_Required work:_
Search the lines of the records for the word "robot", and copy every line that has it.

(Source data)

________________________________________

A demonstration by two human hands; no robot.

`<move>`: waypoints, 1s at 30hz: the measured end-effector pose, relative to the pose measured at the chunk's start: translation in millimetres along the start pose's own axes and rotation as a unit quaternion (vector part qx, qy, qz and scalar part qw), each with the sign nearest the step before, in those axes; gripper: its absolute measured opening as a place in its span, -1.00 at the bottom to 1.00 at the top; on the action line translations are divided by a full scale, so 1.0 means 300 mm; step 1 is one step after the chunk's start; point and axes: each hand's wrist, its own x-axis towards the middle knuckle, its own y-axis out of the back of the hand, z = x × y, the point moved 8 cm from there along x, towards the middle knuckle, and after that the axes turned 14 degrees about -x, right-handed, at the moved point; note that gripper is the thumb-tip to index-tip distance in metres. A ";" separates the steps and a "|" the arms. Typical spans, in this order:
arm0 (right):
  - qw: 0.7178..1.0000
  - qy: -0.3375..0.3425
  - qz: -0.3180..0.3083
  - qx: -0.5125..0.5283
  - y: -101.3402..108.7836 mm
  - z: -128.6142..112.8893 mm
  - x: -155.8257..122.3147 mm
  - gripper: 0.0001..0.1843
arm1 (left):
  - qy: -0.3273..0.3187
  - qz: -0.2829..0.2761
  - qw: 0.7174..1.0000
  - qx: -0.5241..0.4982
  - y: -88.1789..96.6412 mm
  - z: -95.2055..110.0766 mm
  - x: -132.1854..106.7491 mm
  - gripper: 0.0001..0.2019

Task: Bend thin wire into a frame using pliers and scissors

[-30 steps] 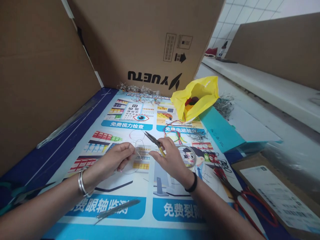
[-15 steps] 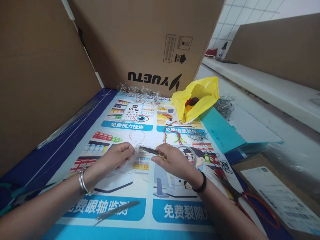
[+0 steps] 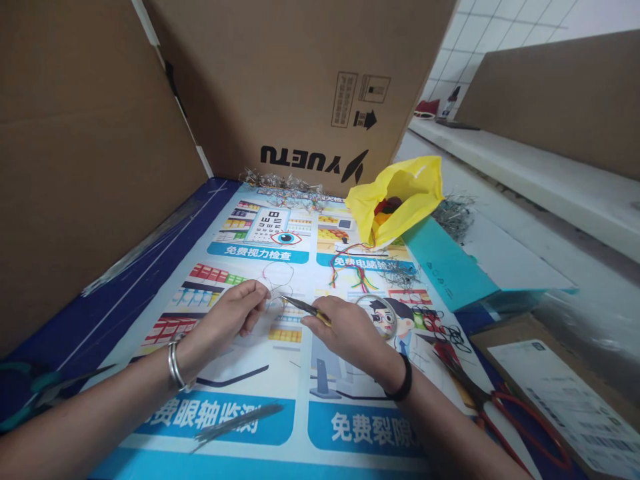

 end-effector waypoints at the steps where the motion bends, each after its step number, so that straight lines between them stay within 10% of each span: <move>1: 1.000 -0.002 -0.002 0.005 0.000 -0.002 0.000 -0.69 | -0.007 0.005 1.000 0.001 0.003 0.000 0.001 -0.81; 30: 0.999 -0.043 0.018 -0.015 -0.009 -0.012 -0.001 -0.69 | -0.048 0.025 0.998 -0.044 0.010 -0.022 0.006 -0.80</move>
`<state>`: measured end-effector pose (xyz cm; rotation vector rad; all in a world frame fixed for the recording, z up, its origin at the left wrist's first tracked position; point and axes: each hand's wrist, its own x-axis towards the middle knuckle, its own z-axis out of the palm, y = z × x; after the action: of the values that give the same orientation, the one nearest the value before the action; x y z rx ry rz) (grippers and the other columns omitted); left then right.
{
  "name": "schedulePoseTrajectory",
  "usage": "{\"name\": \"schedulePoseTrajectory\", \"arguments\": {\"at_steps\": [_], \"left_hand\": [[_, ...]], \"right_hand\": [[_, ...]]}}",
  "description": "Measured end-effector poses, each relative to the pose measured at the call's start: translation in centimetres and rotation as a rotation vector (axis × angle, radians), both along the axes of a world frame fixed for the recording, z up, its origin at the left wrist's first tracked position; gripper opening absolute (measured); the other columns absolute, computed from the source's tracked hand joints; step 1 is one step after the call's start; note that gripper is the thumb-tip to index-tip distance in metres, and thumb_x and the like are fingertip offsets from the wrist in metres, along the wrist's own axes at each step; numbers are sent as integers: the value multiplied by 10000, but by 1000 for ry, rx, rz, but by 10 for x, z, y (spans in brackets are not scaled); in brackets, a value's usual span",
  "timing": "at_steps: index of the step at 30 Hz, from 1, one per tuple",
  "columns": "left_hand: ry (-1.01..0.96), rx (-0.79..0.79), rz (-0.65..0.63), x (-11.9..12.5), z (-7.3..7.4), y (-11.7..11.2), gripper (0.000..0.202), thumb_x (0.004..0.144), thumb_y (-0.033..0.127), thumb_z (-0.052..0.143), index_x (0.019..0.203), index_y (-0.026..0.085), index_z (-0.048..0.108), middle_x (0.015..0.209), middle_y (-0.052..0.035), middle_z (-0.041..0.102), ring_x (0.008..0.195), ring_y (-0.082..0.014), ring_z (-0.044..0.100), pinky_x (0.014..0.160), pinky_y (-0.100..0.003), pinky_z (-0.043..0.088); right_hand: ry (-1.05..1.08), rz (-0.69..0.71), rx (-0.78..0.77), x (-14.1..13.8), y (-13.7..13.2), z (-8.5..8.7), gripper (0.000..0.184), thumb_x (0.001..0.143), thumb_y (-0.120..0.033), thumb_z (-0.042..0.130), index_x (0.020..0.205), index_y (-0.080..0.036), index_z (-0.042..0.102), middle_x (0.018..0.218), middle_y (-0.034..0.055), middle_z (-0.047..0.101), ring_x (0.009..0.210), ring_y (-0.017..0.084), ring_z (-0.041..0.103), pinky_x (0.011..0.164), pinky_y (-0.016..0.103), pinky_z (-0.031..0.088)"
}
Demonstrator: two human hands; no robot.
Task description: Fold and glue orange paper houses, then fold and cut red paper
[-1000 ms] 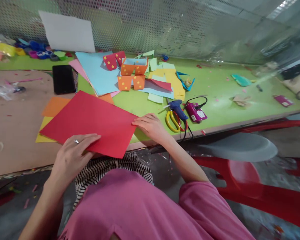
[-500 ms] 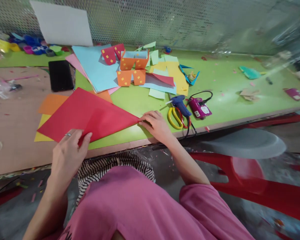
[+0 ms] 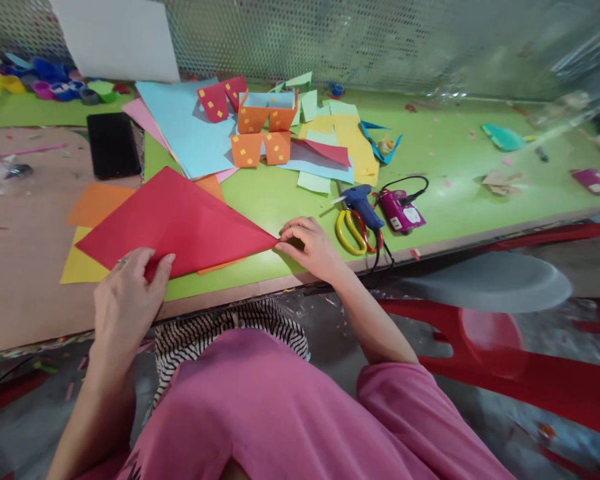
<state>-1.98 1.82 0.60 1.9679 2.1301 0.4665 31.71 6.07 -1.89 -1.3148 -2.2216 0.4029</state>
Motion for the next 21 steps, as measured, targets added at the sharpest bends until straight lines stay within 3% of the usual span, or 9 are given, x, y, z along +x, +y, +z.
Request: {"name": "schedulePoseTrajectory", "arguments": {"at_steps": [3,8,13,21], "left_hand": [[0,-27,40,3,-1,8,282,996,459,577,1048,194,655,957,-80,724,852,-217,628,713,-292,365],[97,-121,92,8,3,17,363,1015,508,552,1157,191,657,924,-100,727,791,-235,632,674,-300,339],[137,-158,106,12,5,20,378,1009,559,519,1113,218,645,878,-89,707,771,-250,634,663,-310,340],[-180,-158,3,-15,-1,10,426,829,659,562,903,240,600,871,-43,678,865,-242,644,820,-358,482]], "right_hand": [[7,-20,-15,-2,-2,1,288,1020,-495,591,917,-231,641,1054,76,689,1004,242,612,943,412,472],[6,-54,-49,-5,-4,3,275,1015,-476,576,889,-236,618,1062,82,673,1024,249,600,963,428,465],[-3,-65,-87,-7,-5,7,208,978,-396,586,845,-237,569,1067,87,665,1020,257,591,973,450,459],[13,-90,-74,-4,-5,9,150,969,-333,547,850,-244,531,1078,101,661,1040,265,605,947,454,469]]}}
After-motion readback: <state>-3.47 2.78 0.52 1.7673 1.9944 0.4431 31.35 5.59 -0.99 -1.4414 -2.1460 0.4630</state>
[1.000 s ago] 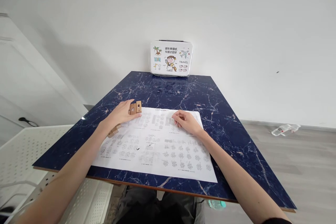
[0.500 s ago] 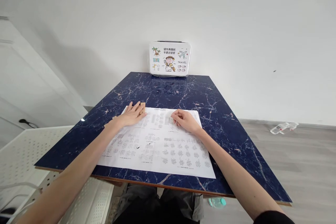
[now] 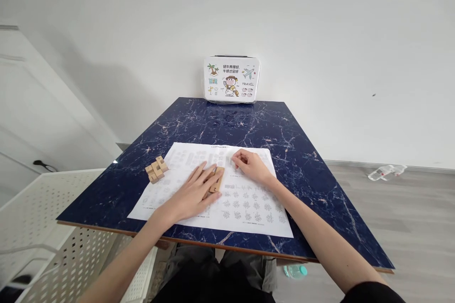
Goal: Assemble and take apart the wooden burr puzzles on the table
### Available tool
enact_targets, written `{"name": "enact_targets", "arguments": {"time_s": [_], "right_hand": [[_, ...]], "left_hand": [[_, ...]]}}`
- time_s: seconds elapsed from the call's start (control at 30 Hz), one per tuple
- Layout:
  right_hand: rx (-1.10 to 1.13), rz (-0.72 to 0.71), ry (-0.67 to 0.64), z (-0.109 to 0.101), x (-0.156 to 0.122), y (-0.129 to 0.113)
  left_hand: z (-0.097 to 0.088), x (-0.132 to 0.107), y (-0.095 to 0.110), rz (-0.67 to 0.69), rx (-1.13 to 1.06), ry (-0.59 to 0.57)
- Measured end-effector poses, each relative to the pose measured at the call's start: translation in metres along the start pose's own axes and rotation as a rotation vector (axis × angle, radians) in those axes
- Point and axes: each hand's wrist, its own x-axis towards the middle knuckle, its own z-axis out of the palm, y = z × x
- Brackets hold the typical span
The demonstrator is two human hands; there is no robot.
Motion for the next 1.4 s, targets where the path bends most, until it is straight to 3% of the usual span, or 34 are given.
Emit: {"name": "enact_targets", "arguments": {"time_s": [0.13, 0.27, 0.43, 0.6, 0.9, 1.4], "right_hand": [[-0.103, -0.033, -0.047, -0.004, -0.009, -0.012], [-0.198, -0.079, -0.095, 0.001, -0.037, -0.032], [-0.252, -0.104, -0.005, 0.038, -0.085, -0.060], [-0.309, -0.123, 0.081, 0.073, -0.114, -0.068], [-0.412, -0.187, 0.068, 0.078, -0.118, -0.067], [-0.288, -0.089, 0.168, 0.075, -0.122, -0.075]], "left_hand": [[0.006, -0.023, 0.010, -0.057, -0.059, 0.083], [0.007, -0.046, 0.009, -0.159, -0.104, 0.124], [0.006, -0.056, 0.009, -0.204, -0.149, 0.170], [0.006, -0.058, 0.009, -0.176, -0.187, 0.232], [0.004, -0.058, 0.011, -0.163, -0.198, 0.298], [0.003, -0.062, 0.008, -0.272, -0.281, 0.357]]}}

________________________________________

_Result of this task:_
A demonstration by two human hands; no robot.
Demonstrator: two human hands; no robot.
The demonstrator is two human hands; there is no robot.

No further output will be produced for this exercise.